(About this task): The word "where" marks the lines to report; pull each of them from the listing.

(Records for this exercise):
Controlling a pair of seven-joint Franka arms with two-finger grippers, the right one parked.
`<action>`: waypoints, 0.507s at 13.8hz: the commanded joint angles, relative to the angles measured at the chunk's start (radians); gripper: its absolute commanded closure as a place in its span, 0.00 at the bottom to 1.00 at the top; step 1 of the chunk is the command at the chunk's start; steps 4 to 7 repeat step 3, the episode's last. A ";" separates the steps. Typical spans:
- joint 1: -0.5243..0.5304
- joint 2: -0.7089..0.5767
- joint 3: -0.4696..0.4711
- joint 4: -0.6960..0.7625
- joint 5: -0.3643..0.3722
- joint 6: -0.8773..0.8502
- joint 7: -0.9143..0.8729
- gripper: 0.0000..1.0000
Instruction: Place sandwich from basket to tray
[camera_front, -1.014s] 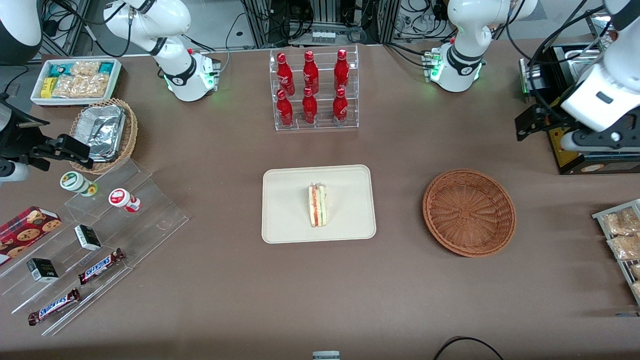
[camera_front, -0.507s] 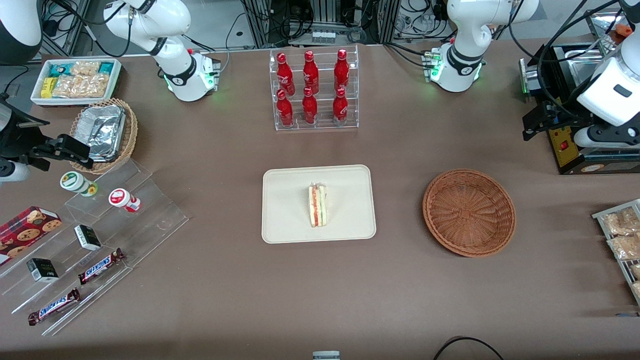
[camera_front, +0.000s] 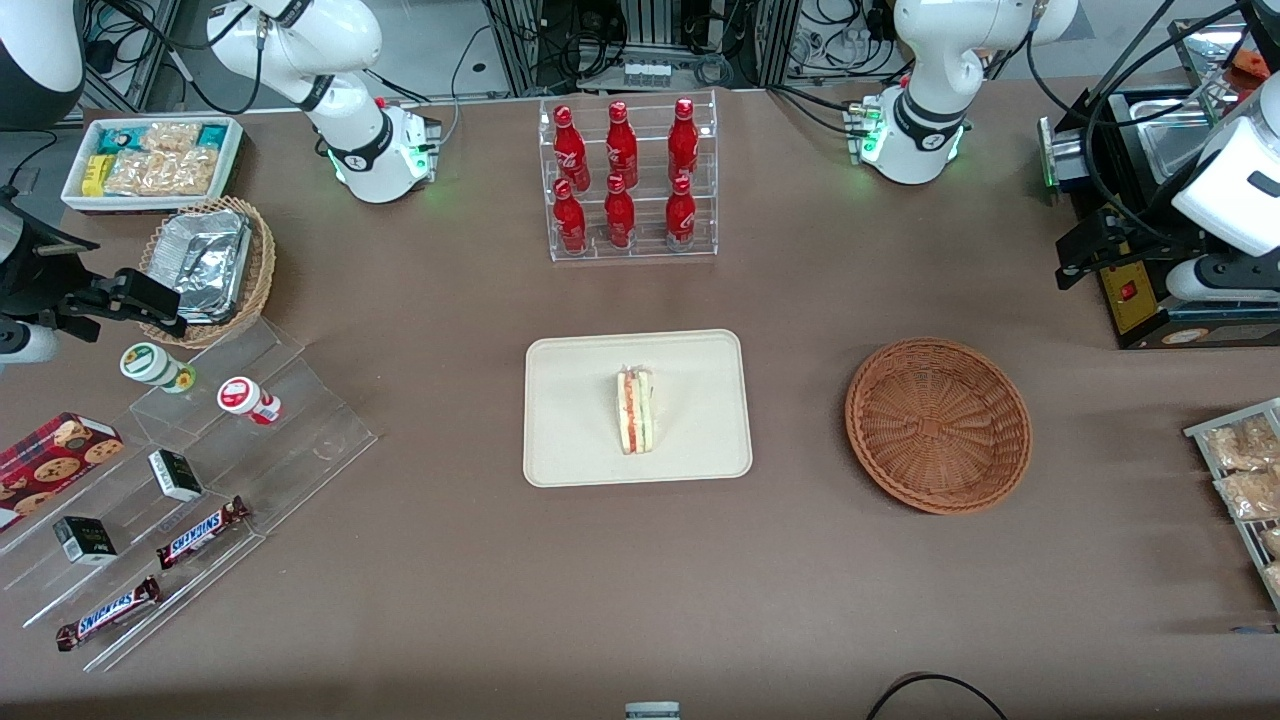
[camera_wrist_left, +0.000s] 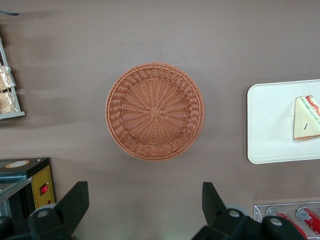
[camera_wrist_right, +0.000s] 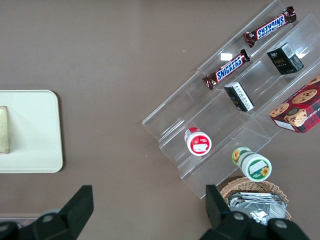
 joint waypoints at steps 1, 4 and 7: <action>-0.004 0.004 0.015 0.026 -0.002 -0.026 0.003 0.00; -0.004 0.002 0.023 0.027 -0.002 -0.039 0.001 0.00; -0.004 0.002 0.023 0.027 -0.002 -0.039 0.001 0.00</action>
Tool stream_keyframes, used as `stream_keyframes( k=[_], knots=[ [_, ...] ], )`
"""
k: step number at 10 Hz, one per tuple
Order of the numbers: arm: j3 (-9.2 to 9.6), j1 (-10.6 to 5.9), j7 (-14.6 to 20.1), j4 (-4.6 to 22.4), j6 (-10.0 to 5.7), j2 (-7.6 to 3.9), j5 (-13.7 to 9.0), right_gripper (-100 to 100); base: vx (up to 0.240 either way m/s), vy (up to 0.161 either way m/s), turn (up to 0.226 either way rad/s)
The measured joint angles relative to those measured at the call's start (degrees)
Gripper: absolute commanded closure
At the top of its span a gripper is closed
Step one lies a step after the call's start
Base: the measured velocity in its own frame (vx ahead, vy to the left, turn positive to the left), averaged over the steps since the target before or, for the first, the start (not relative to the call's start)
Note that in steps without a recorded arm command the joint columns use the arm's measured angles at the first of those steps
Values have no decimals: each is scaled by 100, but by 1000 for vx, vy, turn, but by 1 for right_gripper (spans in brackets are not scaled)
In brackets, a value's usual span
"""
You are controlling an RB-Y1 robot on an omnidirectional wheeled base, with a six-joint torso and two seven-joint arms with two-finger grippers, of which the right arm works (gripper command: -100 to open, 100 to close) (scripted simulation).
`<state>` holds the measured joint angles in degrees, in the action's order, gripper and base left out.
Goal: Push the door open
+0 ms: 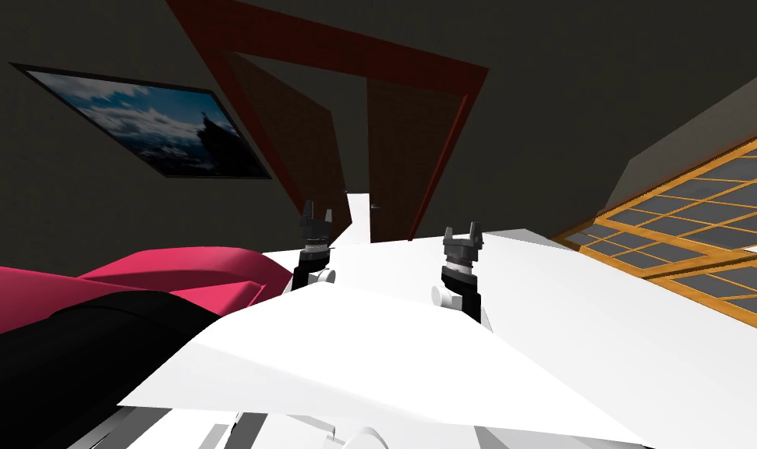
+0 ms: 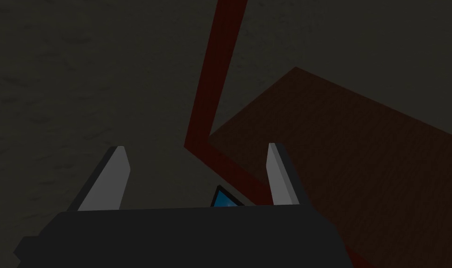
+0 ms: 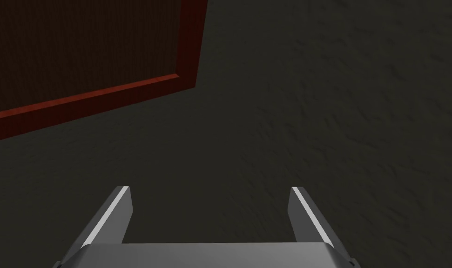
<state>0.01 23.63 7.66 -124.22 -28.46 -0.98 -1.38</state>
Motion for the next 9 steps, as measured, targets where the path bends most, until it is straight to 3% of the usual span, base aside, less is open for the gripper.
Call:
stream_keyframes(
  k=[7,9],
  knots=[
    [100,-378,-78,1042,-249,-165,-30,-100,99,35,19],
    [122,-562,-111,1425,-323,-199,-37,-100,101,35,21]
  ],
)
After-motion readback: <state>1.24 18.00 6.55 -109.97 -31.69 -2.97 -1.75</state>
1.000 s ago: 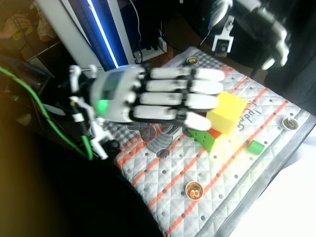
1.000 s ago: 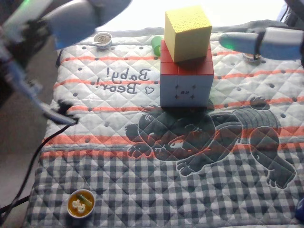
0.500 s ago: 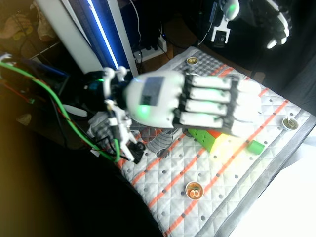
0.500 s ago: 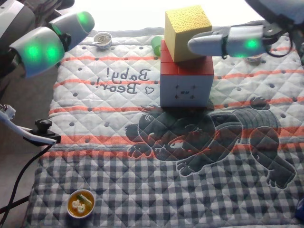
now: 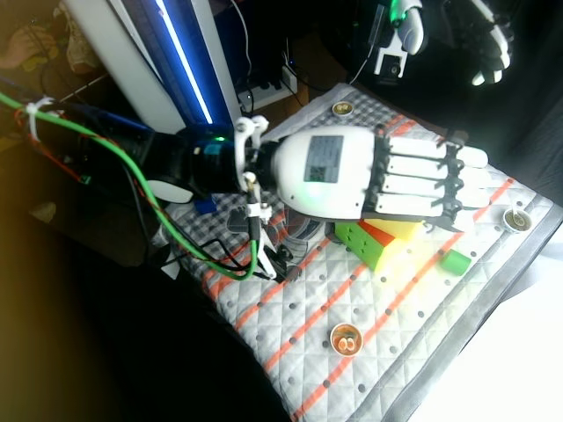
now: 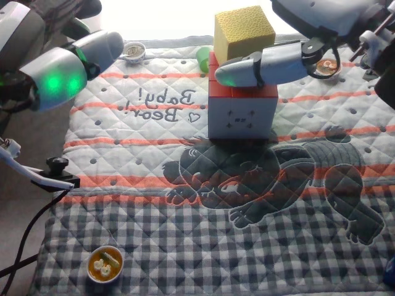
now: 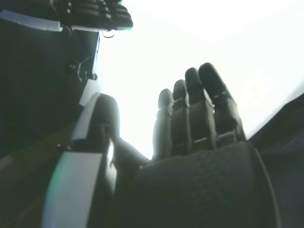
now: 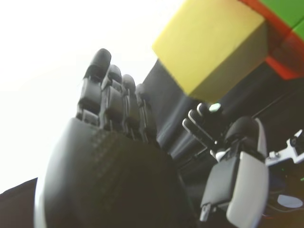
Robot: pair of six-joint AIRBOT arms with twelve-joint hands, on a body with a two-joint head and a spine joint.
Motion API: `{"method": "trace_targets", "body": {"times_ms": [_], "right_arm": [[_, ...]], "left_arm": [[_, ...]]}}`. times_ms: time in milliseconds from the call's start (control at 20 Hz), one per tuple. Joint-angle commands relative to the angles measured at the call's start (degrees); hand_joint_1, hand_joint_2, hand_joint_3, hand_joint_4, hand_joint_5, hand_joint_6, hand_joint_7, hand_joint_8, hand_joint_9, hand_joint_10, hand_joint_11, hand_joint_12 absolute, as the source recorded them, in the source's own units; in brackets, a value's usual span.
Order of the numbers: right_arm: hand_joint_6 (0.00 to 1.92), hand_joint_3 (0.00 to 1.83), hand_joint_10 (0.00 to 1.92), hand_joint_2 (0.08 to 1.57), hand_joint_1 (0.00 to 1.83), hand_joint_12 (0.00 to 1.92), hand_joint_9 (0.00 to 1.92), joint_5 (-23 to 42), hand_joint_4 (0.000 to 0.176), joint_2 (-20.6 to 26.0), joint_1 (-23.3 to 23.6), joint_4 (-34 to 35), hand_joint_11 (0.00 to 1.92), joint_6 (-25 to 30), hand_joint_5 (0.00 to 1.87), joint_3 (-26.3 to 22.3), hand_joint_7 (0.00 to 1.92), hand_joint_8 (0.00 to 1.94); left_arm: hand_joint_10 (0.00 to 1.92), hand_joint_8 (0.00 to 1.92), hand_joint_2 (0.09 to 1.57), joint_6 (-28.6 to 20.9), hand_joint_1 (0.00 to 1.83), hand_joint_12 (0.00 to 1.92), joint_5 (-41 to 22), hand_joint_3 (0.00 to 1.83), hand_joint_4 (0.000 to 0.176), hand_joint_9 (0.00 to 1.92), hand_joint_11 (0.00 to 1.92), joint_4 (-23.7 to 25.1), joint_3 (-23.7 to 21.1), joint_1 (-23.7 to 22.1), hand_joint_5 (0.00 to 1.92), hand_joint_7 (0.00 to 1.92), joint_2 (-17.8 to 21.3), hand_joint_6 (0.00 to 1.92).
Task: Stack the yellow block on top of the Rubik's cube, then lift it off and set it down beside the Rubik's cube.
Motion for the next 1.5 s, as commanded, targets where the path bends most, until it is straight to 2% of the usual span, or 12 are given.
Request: {"method": "trace_targets", "body": {"times_ms": [0, 250, 350, 400, 450, 550, 600, 1000, 1300, 1350, 1400, 1450], "right_arm": [[0.01, 0.0, 0.05, 0.96, 0.48, 1.09, 0.24, 5.8, 0.0, -0.31, 1.37, -0.44, 0.0, 0.26, 0.13, 0.45, 0.24, 0.02], [0.02, 0.0, 0.25, 1.01, 0.64, 1.6, 0.47, 3.97, 0.0, -1.29, 1.69, -0.43, 0.0, 0.26, 0.39, 1.69, 0.54, 0.03], [0.04, 0.01, 1.08, 1.05, 0.73, 1.88, 0.38, 3.81, 0.0, -1.38, 1.69, -0.42, 0.09, 0.26, 0.59, 1.79, 0.76, 0.1], [0.04, 0.01, 1.75, 1.09, 0.82, 1.91, 0.43, 3.78, 0.0, -1.38, 1.69, -0.42, 0.39, 0.26, 0.7, 1.8, 0.62, 1.04], [0.07, 0.01, 1.79, 1.11, 0.93, 1.92, 0.61, 3.76, 0.0, -1.38, 1.69, -0.42, 0.55, 0.26, 0.79, 1.8, 0.69, 1.3], [0.09, 0.01, 1.65, 1.14, 0.98, 1.92, 0.63, 3.76, 0.0, -1.38, 1.77, -0.38, 0.52, 0.32, 0.84, 1.85, 0.69, 1.24], [1.16, 0.01, 1.59, 1.22, 1.17, 1.92, 0.61, 3.77, 0.0, -1.38, 1.89, -0.38, 0.47, 0.36, 0.78, 1.88, 0.78, 1.44], [1.15, 0.0, 1.88, 1.22, 1.2, 1.92, 0.63, 5.27, 0.0, -1.36, 3.73, -0.34, 0.58, 0.37, 0.8, 1.28, 0.79, 1.53], [1.34, 0.0, 1.61, 1.24, 1.18, 1.88, 0.8, 15.56, 0.0, 4.9, 0.94, -1.07, 0.76, 1.23, 0.69, -5.72, 0.83, 1.42], [1.38, 0.01, 1.85, 1.29, 1.16, 1.92, 0.68, 17.56, 0.0, 6.12, -0.55, -1.62, 0.76, 2.84, 0.64, -6.61, 0.71, 1.65], [1.37, 0.01, 1.91, 1.29, 1.16, 1.92, 0.71, 20.83, 0.0, 7.78, -3.08, -2.52, 0.81, 5.89, 0.64, -7.67, 0.71, 1.68], [1.33, 0.0, 1.91, 1.27, 1.18, 1.92, 0.78, 22.63, 0.0, 9.09, -4.68, -2.57, 0.84, 6.02, 0.67, -8.96, 0.77, 1.6]], "left_arm": [[0.9, 0.01, 1.33, -0.51, 0.79, 1.64, 7.07, 0.0, 0.006, 0.05, 0.0, 2.08, -0.06, -0.4, 0.34, 0.32, -0.29, 0.01], [0.96, 0.03, 1.37, -2.0, 0.73, 1.66, 7.48, 0.01, 0.0, 0.02, 0.0, 2.53, -0.12, 0.14, 0.4, 0.36, -0.48, 0.04], [0.93, 0.03, 1.37, -2.82, 0.69, 1.61, 7.91, 0.0, 0.0, 0.03, 0.0, 2.54, -0.12, 0.65, 0.43, 0.37, -0.5, 0.07], [0.92, 0.03, 1.38, -3.09, 0.69, 1.6, 8.07, 0.0, 0.0, 0.03, 0.0, 2.54, -0.12, 0.86, 0.43, 0.37, -0.5, 0.07], [0.92, 0.04, 1.38, -3.3, 0.7, 1.61, 8.2, 0.0, 0.0, 0.05, 0.0, 2.51, -0.12, 1.03, 0.44, 0.38, -0.5, 0.08], [0.93, 0.04, 1.38, -3.5, 0.73, 1.61, 8.41, 0.0, 0.0, 0.04, 0.0, 2.32, -0.14, 1.31, 0.44, 0.38, -0.55, 0.09], [0.97, 0.05, 1.37, -3.53, 0.79, 1.62, 8.57, 0.0, 0.0, 0.03, 0.0, 2.18, -0.17, 1.49, 0.45, 0.39, -0.57, 0.12], [0.67, 0.04, 1.3, -4.17, 0.74, 1.52, 9.48, 0.0, 0.002, 0.21, 0.02, 1.08, -0.33, 2.97, 0.52, 0.46, -0.59, 0.08], [0.61, 0.02, 1.3, -4.41, 0.73, 1.52, 11.66, 0.0, 0.016, 0.23, 0.0, 0.25, -1.69, 4.74, 0.55, 0.47, 0.69, 0.04], [0.61, 0.03, 1.3, -4.43, 0.78, 1.49, 12.16, 0.0, 0.051, 0.23, 0.0, -0.07, -1.95, 5.29, 0.59, 0.5, 0.93, 0.05], [0.64, 0.02, 1.3, -4.52, 0.81, 1.51, 12.81, 0.0, 0.034, 0.22, 0.0, -0.48, -2.24, 5.95, 0.6, 0.5, 1.19, 0.04], [0.61, 0.01, 1.3, -4.68, 0.8, 1.45, 13.06, 0.0, 0.049, 0.2, 0.0, -0.59, -2.36, 6.29, 0.62, 0.49, 1.33, 0.03]]}}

(Exercise answer):
Motion for the next 9 steps, as measured, targets where the path bends most, until it is straight to 3% of the usual span, base aside, less is open for the gripper.
Motion for the next 1.5 s, as commanded, targets where the path bends most, until it is straight to 2% of the usual span, or 12 are given.

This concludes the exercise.